Fuzzy dark matter soliton core hosting a supermassive black hole as a dense low-mass perturber in strong gravitational lensing
Masamune Oguri, Naoi Kubo
TL;DR
The paper tackles the puzzle of dense, low-mass perturbers inferred from strong gravitational lensing by proposing that a fuzzy dark matter soliton core, augmented by a central supermassive black hole, can act as the perturber. It combines soliton- plus SMBH-constructed mass profiles with Schrödinger-Poisson modeling to fit the observed perturber in JVAS B1938+666, deriving $mc^2 \approx 3.6\times10^{-21}$ eV and a halo mass $M_h \approx 7.1\times10^6 M_\odot$, with an SMBH of $M_{SMBH} \approx 4\times10^5 M_\odot$ at the center. The authors explore three origin scenarios: (i) FDM parameter choices that reproduce the profile, (ii) tidal evolution that modifies the soliton mass while keeping the SMBH, and (iii) the possibility of heavy SMBH seeds through direct collapse or primordial black holes. While the framework offers a compelling lensing-based probe of FDM substructure, it also faces constraints on FDM mass ranges and uncertainties in the soliton–halo scaling, inviting further work on compound DM models and baryonic effects. The study highlights how dense low-mass perturbers could serve as clean laboratories for testing the physics of FDM and SMBH seeding in low-mass halos.
Abstract
Recent high-resolution imaging observations of strong lens systems reveal dense low-mass perturbers. We propose a soliton core, whose central density is boosted by a supermassive black hole (SMBH), in the fuzzy dark matter (FDM) model as an efficient perturber in strong gravitational lensing. The higher central density makes it less efficient in the tidal mass loss, and leads to the higher impact in gravitational lensing.

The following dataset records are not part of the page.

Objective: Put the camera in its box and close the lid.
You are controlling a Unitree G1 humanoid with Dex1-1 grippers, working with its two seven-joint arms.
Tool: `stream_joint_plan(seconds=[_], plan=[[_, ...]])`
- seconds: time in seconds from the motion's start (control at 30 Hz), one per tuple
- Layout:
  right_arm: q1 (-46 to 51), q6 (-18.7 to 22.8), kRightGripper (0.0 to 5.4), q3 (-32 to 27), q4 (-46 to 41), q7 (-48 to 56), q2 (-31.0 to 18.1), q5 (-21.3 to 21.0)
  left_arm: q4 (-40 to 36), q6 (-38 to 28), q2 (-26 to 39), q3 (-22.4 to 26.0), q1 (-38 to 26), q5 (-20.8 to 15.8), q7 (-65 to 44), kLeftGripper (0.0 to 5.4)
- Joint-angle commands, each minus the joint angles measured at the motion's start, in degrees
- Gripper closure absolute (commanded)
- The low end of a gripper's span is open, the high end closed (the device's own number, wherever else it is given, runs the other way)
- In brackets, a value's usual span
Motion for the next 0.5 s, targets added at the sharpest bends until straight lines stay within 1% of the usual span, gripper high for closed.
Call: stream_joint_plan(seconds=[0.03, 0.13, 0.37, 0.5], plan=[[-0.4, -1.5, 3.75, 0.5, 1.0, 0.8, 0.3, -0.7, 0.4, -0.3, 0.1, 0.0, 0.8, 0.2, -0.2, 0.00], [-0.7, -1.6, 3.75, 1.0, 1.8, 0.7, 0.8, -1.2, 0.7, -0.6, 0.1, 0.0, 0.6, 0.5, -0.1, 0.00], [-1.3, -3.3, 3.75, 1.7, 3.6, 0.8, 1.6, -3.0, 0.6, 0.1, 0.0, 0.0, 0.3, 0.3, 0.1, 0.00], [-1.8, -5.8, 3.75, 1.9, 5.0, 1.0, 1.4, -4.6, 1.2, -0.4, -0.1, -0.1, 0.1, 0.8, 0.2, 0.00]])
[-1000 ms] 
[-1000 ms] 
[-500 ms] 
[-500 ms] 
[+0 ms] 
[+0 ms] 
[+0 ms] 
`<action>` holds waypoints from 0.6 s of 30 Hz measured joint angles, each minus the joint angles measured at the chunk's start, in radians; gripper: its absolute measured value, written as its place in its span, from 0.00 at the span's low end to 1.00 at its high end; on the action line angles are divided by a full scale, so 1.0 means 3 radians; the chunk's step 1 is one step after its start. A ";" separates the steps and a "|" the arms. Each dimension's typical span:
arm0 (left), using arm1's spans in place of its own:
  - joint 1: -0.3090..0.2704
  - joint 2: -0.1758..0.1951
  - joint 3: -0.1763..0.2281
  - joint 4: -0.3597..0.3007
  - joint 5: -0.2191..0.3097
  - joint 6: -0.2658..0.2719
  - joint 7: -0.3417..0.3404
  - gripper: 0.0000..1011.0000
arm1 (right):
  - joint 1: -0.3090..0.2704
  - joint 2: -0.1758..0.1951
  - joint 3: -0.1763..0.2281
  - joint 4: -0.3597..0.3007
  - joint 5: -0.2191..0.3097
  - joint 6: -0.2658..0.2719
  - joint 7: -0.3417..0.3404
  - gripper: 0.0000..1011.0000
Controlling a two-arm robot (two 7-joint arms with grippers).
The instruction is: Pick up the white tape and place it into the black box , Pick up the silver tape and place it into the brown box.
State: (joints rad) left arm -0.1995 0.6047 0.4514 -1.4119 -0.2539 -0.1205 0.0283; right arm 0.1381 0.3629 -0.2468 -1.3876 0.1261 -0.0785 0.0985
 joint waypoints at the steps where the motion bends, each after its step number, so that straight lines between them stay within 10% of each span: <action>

We show that the mass profile of a $\sim 10^6M_\odot$ perturber in JVAS B1938+666, which does not resemble any known astronomical object, can be wel explained by a soliton core in the FDM model with the mass of $4\times 10^{-21}$eV hosting an SMBH with the mass of $4\times 10^5M_\odot$. The high mass of the SMBH may be explained by several scenarios that predcit heavy SMBH seeds such as the direct collapse black hole formation and primordial black holes.